Question about the motion adapter in DreamVideo

Open Hugo-cell111 opened this issue 1 year ago • 4 comments

Hi! I find that each time one frame of the guided video is selected to train the motion adapter. But since selecting only one image will break the coherence of a video, I wonder how the motion adapter can capture the temporal motion pattern? Thanks!

Hugo-cell111 avatar May 15 '24 08:05 Hugo-cell111

Hi, thanks for your interest. We train the motion adapter using all frames of input videos. Meanwhile, we select a random frame serving as the appearance guidance.

weilllllls avatar May 16 '24 16:05 weilllllls

Thanks for your response!
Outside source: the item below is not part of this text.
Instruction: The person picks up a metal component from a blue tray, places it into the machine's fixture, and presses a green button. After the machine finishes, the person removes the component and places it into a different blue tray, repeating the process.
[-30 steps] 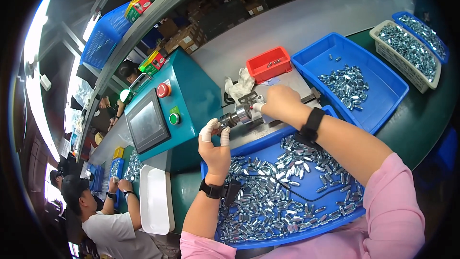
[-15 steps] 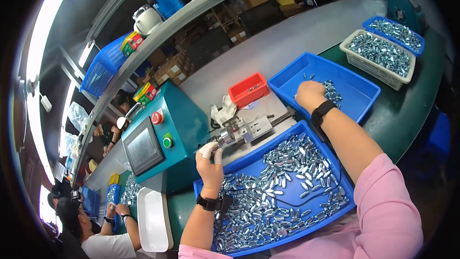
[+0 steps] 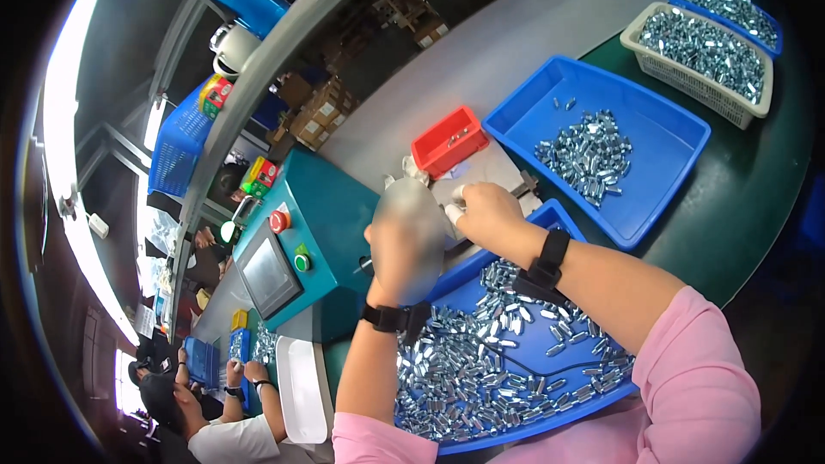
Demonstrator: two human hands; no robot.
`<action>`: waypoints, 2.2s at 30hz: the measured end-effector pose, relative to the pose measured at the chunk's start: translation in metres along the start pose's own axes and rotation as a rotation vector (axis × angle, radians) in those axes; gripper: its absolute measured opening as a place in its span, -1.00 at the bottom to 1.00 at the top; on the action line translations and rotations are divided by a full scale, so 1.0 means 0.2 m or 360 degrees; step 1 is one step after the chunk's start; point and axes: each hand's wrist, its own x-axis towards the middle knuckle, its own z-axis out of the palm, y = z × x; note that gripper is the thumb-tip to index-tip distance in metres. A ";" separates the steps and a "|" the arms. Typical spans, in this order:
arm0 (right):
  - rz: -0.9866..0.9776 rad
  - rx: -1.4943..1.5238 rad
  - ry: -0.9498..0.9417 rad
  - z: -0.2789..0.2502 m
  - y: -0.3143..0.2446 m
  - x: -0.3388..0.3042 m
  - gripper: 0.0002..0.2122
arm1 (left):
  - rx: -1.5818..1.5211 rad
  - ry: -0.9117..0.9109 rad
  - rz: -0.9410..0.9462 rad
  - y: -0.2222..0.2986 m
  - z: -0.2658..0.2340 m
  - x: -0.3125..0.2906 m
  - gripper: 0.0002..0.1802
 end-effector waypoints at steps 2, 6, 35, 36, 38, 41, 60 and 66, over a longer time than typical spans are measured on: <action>0.0124 0.0189 -0.0129 0.01 0.01 0.02 -0.75 | -0.0007 -0.0110 -0.0077 -0.01 -0.03 0.03 -0.84; -0.0085 0.0117 -0.0234 0.04 0.05 0.03 -0.74 | -0.0215 -0.0351 -0.0179 0.02 -0.07 0.09 -0.82; 0.0625 0.1009 -0.0773 0.10 -0.06 -0.14 -0.69 | -0.0952 -0.0640 -0.0350 0.14 -0.16 -0.45 -0.78; 0.0619 0.1031 -0.0762 0.11 -0.06 -0.14 -0.69 | -0.1029 -0.0595 -0.0364 0.14 -0.16 -0.45 -0.77; 0.0596 0.1078 -0.0738 0.12 -0.06 -0.14 -0.70 | -0.0994 -0.0496 -0.0327 0.14 -0.17 -0.45 -0.76; 0.0618 0.0962 -0.0768 0.09 -0.05 -0.13 -0.71 | -0.0838 0.0036 -0.0247 0.13 -0.22 -0.44 -0.76; 0.0444 -0.0156 -0.0821 -0.03 -0.23 0.15 -0.67 | -0.0119 0.1251 -0.0203 -0.36 -0.33 -0.37 -0.72; -0.0034 -0.1230 -0.0899 0.07 -0.35 0.27 -0.65 | -0.0214 0.1344 -0.0167 -0.36 -0.28 -0.40 -0.72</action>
I also have another few questions: (1) how long does it take for each stage in DreamVideo? I have tried in my own server and found that it takes about 2 hours for just the 1st stage in subject learning. Is it normal? I use 4 V100 PCIE GPUs; (2) Could you provide the link of open_clip_pytorch_model.bin of FrozenOpenCLIPCustomEmbedder?

Hugo-cell111 avatar May 17 '24 11:05 Hugo-cell111

Thanks for your response! I also have another few questions: (1) how long does it take for each stage in DreamVideo? I have tried in my own server and found that it takes about 2 hours for just the 1st stage in subject learning. Is it normal? I use 4 V100 PCIE GPUs; (2) Could you provide the link of open_clip_pytorch_model.bin of FrozenOpenCLIPCustomEmbedder?

Hi. (1) We use one A100 80G GPU. It takes about 50 min for step 1 in subject learning and 10~15 min for step 2. I think your situation is normal due to device differences. By the way, you can reduce the number of training iterations to balance the performance and time costs. (2) The 'open_clip_pytorch_model.bin' used in DreamVideo is the same as the other models (I2VGen-XL, HiGen, TF-T2V, etc.) in this repository. You can download the ckpt from this link: https://modelscope.cn/api/v1/models/iic/tf-t2v/repo?Revision=master&FilePath=open_clip_pytorch_model.bin.

weilllllls avatar May 23 '24 07:05 weilllllls

Thank you very much! By the way, how long does it take to evaluate on all datasets mentioned in the paper of DreamVideo? Could you provide the evaluation code?

Hugo-cell111 avatar May 23 '24 13:05 Hugo-cell111